Sales at Tolla are normally collected as 70 percent in the month of sale, 25 percent in the month following the sale, and the remaining 5 percent being uncollectible. Also, customers paying in the month of sale are given a 2 percent discount. Based on this information, how much cash should Tolla expect to collect during the month of April?

 

15. Trauscht Corporation has provided the following data from its activity-based costing system:

Activity Cost Pool      Total Cost                               Total Activity

Assembly                    $704,880                                44,000 machine-hours

Processing orders     $91,428                                 1,900 orders

Inspection                  $117,546                                1,950 inspection-hours

The company makes 360 units of product P23F a year, requiring a total of 725 machine-hours, 85 orders, and 45 inspection-hours per year.
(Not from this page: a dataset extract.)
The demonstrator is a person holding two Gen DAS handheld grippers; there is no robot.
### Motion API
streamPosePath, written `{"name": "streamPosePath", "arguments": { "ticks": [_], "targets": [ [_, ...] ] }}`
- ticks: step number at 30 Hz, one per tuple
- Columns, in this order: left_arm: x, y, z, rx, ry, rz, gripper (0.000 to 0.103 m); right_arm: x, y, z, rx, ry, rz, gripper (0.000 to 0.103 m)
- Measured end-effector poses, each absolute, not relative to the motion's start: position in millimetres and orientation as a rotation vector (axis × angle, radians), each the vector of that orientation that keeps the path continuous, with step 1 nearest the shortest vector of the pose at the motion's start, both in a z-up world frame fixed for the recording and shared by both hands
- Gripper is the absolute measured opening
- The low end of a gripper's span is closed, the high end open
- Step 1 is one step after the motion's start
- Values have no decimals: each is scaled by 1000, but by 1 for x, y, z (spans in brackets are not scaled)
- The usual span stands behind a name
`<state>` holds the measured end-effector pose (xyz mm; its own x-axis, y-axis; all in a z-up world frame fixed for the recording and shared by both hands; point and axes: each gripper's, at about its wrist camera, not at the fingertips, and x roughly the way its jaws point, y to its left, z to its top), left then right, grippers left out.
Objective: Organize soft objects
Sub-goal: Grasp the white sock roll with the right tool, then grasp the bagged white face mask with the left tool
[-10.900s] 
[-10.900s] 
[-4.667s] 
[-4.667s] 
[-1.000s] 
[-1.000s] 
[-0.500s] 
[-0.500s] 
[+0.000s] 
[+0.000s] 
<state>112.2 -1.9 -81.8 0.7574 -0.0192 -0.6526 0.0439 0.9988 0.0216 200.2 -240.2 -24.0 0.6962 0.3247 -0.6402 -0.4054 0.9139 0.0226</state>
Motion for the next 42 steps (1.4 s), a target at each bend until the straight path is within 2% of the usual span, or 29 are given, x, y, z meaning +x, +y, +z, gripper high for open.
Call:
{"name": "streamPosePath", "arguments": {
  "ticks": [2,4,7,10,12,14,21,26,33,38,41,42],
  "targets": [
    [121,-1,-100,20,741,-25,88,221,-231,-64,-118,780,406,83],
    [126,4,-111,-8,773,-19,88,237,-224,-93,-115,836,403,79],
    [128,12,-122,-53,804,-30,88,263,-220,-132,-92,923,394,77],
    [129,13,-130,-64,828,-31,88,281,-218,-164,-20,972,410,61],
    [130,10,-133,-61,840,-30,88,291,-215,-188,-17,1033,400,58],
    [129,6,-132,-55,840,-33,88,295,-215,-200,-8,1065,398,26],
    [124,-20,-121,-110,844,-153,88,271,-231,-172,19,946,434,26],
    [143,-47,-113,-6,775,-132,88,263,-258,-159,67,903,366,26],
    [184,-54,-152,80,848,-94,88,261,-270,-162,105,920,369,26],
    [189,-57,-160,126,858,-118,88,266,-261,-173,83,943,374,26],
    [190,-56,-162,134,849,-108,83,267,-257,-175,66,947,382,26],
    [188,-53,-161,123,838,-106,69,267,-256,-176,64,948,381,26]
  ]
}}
The product’s direct materials cost is $42.30 per unit and its direct labor cost is $14.55 per unit. The product sells for $132.10 per unit. According to the activity-based costing system, what is the product margin for product P23F?

 

16. Williams Company’s direct labor cost is 30 percent of its conversion cost. If the manufacturing overhead for the last period was $59,500 and the direct materials cost was $37,000, what is the direct labor cost?

 

17. In a recent period, 13,000 units were produced, and there was a favorable labor efficiency variance of $23,000. If 40,000 labor-hours were worked and the standard wage rate was $13 per labor-hour, what would be the standard hours allowed per unit of output?

 

18. The balance in White Company’s work-in-process inventory account was $15,000 on August 1 and $18,000 on August 31. The company incurred $30,000 in direct labor cost during August and requisitioned $25,000 in raw materials (all direct material). If the sum of the debits to the manufacturing overhead account total $28,000 for the month, and if the sum of the credits totaled $30,000, then was Finished Goods debited or credited? By how much?

 

19. A company has provided the following data:

Sales 4,000 units

Sales price $80 per unit

Variable cost $50 per unit

Fixed cost $30,000

If the dollar contribution margin per unit is increased by 10 percent, total fixed cost is decreased by 15 percent, and all other factors remain the same, will net operating income increase or decrease? By how much?

 

20. For the current year, Paxman Company incurred $175,000 in actual manufacturing overhead cost. The manufacturing overhead account showed that overhead was overapplied in the amount of $9,000 for the year. If the predetermined overhead rate was $8.00 per direct labor-hour, how many hours were worked during the year?